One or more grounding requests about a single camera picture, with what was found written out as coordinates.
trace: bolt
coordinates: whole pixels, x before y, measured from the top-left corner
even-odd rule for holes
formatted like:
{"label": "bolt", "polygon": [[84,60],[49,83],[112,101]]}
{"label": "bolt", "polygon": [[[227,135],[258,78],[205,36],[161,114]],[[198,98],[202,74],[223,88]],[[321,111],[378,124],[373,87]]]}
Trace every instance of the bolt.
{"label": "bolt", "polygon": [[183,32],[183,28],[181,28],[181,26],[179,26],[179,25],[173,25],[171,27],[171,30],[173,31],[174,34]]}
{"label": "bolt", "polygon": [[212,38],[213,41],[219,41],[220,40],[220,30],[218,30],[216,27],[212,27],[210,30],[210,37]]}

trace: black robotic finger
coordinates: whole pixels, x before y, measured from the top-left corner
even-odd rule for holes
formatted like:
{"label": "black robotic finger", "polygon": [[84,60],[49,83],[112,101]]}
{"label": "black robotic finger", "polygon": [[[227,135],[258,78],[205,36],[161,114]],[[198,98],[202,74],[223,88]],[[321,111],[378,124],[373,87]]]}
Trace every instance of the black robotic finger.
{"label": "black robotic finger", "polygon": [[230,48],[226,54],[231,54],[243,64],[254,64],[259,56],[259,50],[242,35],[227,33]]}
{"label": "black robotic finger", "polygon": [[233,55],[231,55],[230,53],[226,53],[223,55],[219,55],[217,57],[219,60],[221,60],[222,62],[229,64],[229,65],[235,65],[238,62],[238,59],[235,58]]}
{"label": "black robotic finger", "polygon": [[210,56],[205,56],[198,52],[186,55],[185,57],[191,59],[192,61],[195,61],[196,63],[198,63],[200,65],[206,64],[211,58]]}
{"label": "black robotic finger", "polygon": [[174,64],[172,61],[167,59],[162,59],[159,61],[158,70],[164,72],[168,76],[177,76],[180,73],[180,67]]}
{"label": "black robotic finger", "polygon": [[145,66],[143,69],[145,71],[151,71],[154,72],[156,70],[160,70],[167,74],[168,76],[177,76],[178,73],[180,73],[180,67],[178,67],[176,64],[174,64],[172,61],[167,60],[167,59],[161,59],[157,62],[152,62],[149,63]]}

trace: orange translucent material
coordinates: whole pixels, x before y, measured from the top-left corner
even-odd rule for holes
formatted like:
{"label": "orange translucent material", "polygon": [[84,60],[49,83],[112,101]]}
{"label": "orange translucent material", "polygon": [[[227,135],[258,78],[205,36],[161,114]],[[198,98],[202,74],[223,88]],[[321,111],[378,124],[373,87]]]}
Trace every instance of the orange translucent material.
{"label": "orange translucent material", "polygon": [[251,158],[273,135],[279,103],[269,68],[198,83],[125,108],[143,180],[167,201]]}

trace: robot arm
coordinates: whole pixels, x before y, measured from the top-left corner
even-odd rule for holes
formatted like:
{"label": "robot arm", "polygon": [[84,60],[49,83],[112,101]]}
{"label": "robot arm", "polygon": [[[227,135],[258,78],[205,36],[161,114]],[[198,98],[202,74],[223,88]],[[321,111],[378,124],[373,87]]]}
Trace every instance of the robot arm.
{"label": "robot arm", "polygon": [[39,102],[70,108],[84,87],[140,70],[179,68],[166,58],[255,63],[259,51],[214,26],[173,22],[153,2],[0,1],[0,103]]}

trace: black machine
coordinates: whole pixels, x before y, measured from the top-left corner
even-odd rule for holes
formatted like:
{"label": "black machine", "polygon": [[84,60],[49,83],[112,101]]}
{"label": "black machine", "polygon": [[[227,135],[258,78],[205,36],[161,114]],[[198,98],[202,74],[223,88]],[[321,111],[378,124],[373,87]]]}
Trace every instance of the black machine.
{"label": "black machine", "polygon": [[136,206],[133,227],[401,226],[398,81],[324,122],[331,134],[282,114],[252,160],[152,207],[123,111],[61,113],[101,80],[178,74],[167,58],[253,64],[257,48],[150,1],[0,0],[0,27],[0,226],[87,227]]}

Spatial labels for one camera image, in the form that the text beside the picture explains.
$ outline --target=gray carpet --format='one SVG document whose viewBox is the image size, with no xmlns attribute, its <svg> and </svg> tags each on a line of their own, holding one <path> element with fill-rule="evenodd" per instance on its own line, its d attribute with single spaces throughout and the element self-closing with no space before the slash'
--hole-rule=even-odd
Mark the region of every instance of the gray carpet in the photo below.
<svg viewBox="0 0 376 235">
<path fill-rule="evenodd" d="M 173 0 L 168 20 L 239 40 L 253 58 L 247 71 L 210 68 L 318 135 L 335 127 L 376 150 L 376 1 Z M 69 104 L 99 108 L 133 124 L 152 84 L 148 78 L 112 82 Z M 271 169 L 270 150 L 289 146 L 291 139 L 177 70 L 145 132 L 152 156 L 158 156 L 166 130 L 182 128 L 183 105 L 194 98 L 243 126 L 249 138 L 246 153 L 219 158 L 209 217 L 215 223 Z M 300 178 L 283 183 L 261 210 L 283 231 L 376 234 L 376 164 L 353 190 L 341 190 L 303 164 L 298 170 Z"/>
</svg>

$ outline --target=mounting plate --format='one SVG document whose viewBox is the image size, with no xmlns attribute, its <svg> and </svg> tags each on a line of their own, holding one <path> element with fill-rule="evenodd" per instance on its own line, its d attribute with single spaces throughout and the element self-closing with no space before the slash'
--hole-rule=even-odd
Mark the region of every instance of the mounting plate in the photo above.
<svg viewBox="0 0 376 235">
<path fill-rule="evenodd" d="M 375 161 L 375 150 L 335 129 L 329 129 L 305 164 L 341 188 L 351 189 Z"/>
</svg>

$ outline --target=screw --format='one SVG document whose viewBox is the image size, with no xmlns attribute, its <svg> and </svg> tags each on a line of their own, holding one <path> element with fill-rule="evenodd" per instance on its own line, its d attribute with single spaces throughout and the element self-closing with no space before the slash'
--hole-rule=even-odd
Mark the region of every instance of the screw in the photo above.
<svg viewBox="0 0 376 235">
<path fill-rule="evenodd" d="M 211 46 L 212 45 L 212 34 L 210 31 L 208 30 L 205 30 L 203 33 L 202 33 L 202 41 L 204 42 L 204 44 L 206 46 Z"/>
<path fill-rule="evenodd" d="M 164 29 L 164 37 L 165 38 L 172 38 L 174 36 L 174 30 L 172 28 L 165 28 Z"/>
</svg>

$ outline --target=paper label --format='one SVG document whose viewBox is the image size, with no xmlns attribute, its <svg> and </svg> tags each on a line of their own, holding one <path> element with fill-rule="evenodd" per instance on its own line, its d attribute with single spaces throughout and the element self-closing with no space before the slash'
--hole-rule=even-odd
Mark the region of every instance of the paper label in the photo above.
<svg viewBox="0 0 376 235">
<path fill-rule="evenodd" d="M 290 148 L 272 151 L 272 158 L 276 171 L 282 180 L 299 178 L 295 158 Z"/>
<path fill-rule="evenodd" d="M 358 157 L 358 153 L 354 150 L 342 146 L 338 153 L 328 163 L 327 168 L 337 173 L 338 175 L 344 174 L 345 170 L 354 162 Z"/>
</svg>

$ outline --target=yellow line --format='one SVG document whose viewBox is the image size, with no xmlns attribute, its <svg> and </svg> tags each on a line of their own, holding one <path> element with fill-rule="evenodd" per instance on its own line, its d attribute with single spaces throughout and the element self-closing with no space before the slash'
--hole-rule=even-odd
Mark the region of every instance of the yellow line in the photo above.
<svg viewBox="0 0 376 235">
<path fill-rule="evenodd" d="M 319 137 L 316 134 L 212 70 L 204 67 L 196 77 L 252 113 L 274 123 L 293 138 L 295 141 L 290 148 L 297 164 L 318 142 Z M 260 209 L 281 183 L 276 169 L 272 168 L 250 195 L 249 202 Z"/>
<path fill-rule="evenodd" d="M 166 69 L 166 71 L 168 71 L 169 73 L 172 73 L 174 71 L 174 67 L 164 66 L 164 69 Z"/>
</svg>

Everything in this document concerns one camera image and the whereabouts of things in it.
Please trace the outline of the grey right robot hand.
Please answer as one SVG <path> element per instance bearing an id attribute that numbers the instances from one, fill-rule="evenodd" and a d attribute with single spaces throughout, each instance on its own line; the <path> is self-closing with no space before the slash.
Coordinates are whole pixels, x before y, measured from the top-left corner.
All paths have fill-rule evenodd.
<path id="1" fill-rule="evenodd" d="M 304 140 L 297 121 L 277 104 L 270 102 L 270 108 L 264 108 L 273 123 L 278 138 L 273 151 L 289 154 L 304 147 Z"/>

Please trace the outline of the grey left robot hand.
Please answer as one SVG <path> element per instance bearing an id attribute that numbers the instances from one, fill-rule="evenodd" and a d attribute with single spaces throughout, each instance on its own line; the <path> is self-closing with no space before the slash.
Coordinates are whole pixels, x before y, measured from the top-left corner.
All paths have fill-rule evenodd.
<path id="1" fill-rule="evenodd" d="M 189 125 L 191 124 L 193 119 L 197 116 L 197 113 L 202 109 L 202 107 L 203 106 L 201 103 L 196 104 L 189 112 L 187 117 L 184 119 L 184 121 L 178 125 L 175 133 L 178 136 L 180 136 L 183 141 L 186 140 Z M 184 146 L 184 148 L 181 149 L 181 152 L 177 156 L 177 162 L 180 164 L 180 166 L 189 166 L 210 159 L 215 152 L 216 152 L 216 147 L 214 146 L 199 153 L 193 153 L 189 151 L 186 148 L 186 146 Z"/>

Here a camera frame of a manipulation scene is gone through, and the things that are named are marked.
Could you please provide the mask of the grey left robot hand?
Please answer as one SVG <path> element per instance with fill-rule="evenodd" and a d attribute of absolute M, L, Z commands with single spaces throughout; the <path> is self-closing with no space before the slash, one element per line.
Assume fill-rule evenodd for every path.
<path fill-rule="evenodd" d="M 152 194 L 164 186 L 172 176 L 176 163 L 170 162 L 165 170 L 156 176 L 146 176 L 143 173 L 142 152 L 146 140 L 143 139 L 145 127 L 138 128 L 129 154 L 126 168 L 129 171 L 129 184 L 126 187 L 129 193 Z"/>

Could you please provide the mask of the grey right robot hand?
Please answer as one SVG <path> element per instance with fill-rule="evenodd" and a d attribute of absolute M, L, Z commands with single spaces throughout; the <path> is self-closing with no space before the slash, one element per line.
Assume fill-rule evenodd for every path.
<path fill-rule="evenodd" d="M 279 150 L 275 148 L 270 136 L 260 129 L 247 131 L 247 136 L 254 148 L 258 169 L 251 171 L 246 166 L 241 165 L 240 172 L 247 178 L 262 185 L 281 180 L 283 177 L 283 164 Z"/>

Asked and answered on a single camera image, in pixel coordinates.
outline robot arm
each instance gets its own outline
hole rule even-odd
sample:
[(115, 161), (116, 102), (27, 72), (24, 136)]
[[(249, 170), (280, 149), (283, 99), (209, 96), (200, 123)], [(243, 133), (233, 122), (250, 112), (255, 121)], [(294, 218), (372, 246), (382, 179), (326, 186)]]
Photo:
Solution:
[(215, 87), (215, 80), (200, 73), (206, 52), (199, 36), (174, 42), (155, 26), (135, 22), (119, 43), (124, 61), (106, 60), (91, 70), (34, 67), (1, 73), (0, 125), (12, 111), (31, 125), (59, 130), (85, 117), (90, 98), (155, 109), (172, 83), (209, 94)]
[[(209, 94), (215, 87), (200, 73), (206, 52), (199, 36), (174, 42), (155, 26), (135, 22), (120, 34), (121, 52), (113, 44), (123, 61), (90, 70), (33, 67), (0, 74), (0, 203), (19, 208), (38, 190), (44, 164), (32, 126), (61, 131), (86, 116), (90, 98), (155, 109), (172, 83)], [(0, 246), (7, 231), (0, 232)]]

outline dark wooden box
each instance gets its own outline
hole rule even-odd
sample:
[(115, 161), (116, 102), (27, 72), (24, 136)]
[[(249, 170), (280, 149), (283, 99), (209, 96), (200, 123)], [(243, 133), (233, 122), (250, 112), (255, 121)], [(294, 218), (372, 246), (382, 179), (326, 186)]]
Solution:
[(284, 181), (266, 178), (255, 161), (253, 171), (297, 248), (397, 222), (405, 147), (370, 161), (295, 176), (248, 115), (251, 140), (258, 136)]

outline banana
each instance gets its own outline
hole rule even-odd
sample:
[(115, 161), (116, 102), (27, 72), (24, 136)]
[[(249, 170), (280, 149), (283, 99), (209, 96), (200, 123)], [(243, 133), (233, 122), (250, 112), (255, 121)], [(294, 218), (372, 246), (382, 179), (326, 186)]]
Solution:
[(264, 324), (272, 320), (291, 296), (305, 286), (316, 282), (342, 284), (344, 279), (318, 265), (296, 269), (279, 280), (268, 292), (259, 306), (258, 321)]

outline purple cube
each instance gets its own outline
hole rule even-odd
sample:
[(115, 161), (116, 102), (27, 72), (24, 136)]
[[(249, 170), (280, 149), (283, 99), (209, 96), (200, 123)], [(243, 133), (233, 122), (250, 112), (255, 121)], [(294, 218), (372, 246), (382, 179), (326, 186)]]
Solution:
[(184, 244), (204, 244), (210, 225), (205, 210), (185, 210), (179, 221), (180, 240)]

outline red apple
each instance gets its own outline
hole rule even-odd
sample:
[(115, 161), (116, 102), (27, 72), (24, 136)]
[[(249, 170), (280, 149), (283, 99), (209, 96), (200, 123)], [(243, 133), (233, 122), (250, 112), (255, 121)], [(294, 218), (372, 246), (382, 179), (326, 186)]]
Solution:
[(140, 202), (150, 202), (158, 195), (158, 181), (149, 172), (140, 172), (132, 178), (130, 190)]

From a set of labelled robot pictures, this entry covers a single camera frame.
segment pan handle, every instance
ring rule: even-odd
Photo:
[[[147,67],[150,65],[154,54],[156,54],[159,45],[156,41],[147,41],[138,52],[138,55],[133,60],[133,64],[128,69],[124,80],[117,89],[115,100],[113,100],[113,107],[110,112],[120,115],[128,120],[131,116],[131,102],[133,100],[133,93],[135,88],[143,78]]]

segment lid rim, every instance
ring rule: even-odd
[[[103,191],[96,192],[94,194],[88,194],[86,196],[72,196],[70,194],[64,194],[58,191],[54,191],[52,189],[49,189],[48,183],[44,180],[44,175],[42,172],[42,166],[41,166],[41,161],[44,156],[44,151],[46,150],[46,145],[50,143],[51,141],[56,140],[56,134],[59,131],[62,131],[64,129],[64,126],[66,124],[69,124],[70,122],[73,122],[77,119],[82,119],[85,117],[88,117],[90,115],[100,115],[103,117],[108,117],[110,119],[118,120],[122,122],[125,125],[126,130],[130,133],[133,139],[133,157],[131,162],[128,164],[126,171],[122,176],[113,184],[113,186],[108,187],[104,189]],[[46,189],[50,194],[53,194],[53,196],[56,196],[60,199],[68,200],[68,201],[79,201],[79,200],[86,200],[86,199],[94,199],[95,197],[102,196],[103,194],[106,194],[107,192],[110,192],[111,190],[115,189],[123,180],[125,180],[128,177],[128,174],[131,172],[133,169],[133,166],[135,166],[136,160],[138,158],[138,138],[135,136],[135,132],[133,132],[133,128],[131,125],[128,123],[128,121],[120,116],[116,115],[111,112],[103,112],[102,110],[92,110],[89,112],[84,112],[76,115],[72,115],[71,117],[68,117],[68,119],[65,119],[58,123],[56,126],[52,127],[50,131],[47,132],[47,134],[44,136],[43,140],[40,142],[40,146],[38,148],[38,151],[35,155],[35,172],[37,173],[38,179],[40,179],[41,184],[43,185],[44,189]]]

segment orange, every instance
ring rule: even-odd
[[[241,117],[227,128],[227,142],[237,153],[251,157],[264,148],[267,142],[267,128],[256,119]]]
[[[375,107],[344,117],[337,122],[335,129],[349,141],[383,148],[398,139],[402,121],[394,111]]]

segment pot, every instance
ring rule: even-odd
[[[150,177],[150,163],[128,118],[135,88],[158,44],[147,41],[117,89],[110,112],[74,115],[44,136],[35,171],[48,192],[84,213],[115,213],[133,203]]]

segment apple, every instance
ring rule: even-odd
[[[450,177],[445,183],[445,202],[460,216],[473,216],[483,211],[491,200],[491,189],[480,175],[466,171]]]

» **What to work on**:
Copy, please, exactly the lines that start at the first line of the data and end at the line containing "trace: orange translucent material", both kept and no others.

» **Response to this exercise**:
One or more grounding requests about a single camera picture, with what was found written out as coordinates.
trace: bolt
coordinates: whole pixels, x before y, measured from the top-left corner
even-odd rule for holes
formatted like:
{"label": "bolt", "polygon": [[84,60],[49,83],[112,101]]}
{"label": "bolt", "polygon": [[[227,135],[258,78],[205,36],[161,114]],[[198,98],[202,74],[223,88]],[[321,111],[378,124],[373,87]]]}
Trace every instance of the bolt.
{"label": "bolt", "polygon": [[183,32],[183,28],[181,28],[181,26],[179,26],[179,25],[173,25],[171,27],[171,30],[173,31],[174,34]]}
{"label": "bolt", "polygon": [[212,38],[213,41],[219,41],[220,40],[220,30],[218,30],[216,27],[212,27],[210,30],[210,37]]}

trace: black robotic finger
coordinates: whole pixels, x before y, measured from the top-left corner
even-odd rule for holes
formatted like:
{"label": "black robotic finger", "polygon": [[84,60],[49,83],[112,101]]}
{"label": "black robotic finger", "polygon": [[[227,135],[258,78],[205,36],[161,114]],[[198,98],[202,74],[223,88]],[[321,111],[378,124],[373,87]]]}
Trace every instance of the black robotic finger.
{"label": "black robotic finger", "polygon": [[230,48],[226,54],[231,54],[243,64],[254,64],[259,56],[259,50],[242,35],[227,33]]}
{"label": "black robotic finger", "polygon": [[233,55],[231,55],[230,53],[226,53],[223,55],[219,55],[217,57],[219,60],[221,60],[222,62],[229,64],[229,65],[235,65],[238,62],[238,59],[235,58]]}
{"label": "black robotic finger", "polygon": [[210,56],[205,56],[198,52],[186,55],[185,57],[191,59],[192,61],[195,61],[196,63],[198,63],[200,65],[206,64],[211,58]]}
{"label": "black robotic finger", "polygon": [[174,64],[172,61],[167,59],[162,59],[159,61],[158,70],[164,72],[168,76],[177,76],[180,73],[180,67]]}
{"label": "black robotic finger", "polygon": [[145,66],[143,69],[145,71],[151,71],[154,72],[156,70],[160,70],[167,74],[168,76],[177,76],[178,73],[180,73],[180,67],[178,67],[176,64],[174,64],[172,61],[167,60],[167,59],[161,59],[157,62],[152,62],[149,63]]}

trace: orange translucent material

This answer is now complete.